While the gasoline and natural gas infrastructure is fairly ubiquitous, hydrogen fuel infrastructure is still somewhat behind. Some suggest that the existing natural gas network could be used, while others are persuing an independent approach, producing hydrogen fuel on demand. Electrolysis of water could produce hydrogen fuel, but is inefficient and energy-intensive. Methane reformation could be a decent idea, if only it didn’t rely on natural gas which, of course, relies on the current-best-method, hydraulic fracturing.
A prototype hydrogen fuel source is being tested in California, at the Orange County Sanitation District’s Fountain Valley waste treatment facility. As the anaerobic breakdown of human and other organic wastes would normally generate methane and carbon dioxide, why not take advantage of this process and turn it into an energy source? Indeed, landfill gas, part of which is generated by the anaerobic breakdown of organic and human waste, has already proven to be an excellent source of energy.

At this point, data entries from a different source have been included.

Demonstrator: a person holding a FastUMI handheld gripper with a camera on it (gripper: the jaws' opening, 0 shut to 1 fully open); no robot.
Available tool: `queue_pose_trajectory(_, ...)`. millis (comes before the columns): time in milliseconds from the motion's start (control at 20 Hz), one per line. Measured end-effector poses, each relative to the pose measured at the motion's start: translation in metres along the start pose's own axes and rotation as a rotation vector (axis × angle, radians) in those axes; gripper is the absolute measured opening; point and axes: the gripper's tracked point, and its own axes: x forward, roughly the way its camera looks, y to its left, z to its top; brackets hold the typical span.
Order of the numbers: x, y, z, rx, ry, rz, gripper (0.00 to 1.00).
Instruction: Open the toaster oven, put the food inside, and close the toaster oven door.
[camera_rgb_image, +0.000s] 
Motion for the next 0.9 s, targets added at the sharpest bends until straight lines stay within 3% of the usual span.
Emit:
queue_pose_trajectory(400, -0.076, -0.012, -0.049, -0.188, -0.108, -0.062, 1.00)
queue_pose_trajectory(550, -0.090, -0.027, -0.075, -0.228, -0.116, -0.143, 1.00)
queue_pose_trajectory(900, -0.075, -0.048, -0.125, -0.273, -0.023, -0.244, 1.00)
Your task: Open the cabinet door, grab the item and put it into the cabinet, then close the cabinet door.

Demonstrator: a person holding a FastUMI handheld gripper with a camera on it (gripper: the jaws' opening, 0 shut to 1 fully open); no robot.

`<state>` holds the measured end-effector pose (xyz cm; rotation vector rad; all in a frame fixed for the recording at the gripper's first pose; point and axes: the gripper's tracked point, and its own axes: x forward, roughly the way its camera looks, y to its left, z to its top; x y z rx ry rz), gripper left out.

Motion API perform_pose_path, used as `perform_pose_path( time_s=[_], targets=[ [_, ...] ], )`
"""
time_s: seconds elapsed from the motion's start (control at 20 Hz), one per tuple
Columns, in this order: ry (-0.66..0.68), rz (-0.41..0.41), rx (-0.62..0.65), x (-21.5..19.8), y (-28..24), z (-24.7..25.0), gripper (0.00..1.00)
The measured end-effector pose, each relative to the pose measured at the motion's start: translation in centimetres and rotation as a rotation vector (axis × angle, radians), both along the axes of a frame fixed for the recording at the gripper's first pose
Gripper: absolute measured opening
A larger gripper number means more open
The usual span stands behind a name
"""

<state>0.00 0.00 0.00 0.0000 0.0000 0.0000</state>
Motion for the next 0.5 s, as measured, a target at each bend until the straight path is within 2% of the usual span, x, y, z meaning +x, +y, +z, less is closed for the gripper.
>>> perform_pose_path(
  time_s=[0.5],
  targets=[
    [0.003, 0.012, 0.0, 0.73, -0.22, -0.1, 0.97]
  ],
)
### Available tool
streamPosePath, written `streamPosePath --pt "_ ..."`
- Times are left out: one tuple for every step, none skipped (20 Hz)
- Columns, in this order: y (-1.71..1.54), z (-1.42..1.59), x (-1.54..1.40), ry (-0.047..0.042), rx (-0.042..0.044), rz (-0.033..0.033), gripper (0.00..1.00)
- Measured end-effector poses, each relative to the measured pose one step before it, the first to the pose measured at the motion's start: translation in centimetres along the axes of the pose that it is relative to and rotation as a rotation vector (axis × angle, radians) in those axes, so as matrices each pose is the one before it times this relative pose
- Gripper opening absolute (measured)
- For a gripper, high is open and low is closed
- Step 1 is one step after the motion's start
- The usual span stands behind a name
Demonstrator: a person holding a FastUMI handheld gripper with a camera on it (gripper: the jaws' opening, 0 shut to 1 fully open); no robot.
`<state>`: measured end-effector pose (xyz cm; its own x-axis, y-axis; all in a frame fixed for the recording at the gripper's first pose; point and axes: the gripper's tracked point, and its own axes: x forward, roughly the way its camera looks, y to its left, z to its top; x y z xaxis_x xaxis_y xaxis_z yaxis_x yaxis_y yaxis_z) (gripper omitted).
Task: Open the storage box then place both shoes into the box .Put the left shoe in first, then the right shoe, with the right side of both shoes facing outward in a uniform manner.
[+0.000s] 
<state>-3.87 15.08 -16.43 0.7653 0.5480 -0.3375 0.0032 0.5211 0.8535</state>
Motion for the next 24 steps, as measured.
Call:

The process being used in Orange County uses human waste solids, after water has been distilled from it. Microbial action on these leftover solids, in airless tanks, produces about 60% methane and 40% carbon dioxide, which can be used in a tri-generation process, producing heat, electricity, and hydrogen fuel. As we know, human waste is abundant, which means that a ready supply of hydrogen fuel, after processing, is available pretty much all over the place. Developer of the process, Jack Brouwer, of University of California at Irvine’s National Fuel Cell Research Center, says recycling human waste to power hydrogen fuel cell vehicles “smells like money.”